» What you should do:
Give back the full data, retyped precisely.

------------------------------------------------

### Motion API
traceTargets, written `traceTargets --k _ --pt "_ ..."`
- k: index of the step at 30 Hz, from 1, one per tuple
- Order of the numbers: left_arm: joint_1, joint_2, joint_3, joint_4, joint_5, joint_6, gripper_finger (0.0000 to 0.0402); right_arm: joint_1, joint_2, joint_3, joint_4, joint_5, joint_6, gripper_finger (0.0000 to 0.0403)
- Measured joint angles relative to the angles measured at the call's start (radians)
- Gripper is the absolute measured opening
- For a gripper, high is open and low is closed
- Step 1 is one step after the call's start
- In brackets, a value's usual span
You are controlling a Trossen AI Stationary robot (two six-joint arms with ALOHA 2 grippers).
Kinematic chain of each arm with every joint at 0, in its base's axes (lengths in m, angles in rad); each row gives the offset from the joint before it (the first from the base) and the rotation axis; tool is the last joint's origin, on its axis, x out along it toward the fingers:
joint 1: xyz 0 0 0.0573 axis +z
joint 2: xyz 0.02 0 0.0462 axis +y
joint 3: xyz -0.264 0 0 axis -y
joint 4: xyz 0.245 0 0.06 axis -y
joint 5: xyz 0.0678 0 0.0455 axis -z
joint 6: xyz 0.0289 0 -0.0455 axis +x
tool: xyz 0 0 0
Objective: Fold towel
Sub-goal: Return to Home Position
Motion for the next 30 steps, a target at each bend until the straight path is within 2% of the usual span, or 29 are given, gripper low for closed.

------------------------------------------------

» Response area:
### Motion API
traceTargets, written `traceTargets --k _ --pt "_ ..."`
- k: index of the step at 30 Hz, from 1, one per tuple
- Order of the numbers: left_arm: joint_1, joint_2, joint_3, joint_4, joint_5, joint_6, gripper_finger (0.0000 to 0.0402); right_arm: joint_1, joint_2, joint_3, joint_4, joint_5, joint_6, gripper_finger (0.0000 to 0.0403)
- Measured joint angles relative to the angles measured at the call's start (radians)
- Gripper is the absolute measured opening
- For a gripper, high is open and low is closed
- Step 1 is one step after the call's start
- In brackets, a value's usual span
You are controlling a Trossen AI Stationary robot (two six-joint arms with ALOHA 2 grippers).
Kinematic chain of each arm with every joint at 0, in its base's axes (lengths in m, angles in rad); each row gives the offset from the joint before it (the first from the base) and the rotation axis; tool is the last joint's origin, on its axis, x out along it toward the fingers:
joint 1: xyz 0 0 0.0573 axis +z
joint 2: xyz 0.02 0 0.0462 axis +y
joint 3: xyz -0.264 0 0 axis -y
joint 4: xyz 0.245 0 0.06 axis -y
joint 5: xyz 0.0678 0 0.0455 axis -z
joint 6: xyz 0.0289 0 -0.0455 axis +x
tool: xyz 0 0 0
Objective: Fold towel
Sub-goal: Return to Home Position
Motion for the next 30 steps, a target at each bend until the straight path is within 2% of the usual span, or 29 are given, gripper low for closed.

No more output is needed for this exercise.